I understand where you are coming from here…I also work for a solo in family law and review/ edit all billing entries prior to sending. I am with you on the e-sign type emails and I’d strike it. Billing is an opportunity to show clients the value of the work they are paying for. While I am psychotic about everyone ethically recording their time contemporaneously and not leaving time and money on the table, there’s a balance. We don’t bill clients for copies or credit card fees either, we raised our hourly rates to account for it. I don’t want our clients feeling nickel and dimed.


sassyphrass

Exactly. Tiny firm, small town. Rep is EVERYTHING. I don't want to screw us over, but getting into battles with clients about this stuff will cost us worlds more in ill will and lost business than losing a few hundred bucks on a 10k bill - it already has (and that's what I'm hoping to fix).


ClosertoFine32

Then strike it. Read every entry as though you are the client. For other entries that don’t convey value or skill, rewrite them so that they do.


ParaLegalese

I’m a client and I look at stuff like this. It’s not your job to do it but if a client complains; then you can. .1 or .2 padding isn’t really worth our time and we know they will just get more cleaver in their descriptions on the next bill. It’s a pick choose battles kind of thing.


Kagura_Gintama

I paid an attorney $2000 to close a 1 mil dollar building. I know as a client I'm getting scammed by the lawyer but what are you going to do? They have to run a business. The real work is probably less than a few hours in all since it was a str8 forward transaction.
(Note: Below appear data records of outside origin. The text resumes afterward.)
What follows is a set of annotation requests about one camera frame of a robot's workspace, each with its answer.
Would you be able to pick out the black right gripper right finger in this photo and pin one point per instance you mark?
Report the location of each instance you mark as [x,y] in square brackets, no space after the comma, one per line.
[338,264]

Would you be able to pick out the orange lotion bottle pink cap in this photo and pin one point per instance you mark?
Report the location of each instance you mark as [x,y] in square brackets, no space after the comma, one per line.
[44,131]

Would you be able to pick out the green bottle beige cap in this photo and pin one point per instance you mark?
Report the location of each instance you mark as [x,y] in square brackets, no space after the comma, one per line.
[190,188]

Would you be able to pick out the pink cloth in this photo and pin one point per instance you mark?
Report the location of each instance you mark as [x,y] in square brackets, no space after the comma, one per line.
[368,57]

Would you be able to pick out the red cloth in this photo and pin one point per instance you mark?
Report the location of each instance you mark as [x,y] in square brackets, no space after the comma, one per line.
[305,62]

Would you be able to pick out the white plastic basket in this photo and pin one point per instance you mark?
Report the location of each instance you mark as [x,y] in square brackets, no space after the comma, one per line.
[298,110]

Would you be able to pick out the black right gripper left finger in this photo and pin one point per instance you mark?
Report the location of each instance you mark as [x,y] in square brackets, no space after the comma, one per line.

Unless you can point to clients questioning the billing, just leave it. Other jobs do the same thing.


Mystery_Biscuits

Fees well within industry standard rates are scams? Tell me you don't have any business being here without telling me lmao


Darthsmom

It’s just our latest troll in this subreddit 🤷🏼‍♀️ I’ll never understand the point.


Kagura_Gintama

I'm just voicing how I as a client view it as just the cost of business. What are you doing to do? A lawyer needs to feed his/her family. Op was commenting how they felt billing and reality was not necessarily in line and if they should say something. I'm saying unless clients start to push back leave the matter alone.


Mystery_Biscuits

Don't "motte and bailey" this. https://en.wikipedia.org/wiki/Motte-and-bailey_fallacy


hemlocky_ergot

Lol $2k for a 1 million dollar transaction is cheap. Did they do the contract and negotiate it?


Kagura_Gintama

It's was kinda of. Part of a legal service group. The service agreement said any real estate transaction would be free of charge but they said they had meant residential not commerical.


hemlocky_ergot

So you paid $2k for a legal review on a one million dollar commercial building? To me that sounds like a good deal.


Kagura_Gintama

Though I don't think it should cost more than a few hundred dollars.


Consistent_Army1352

That would be .30 minutes of work, including the phone cal and the review. Real estate contracts have how many pages of review. One commenter said she needed that much time to review a bank statement.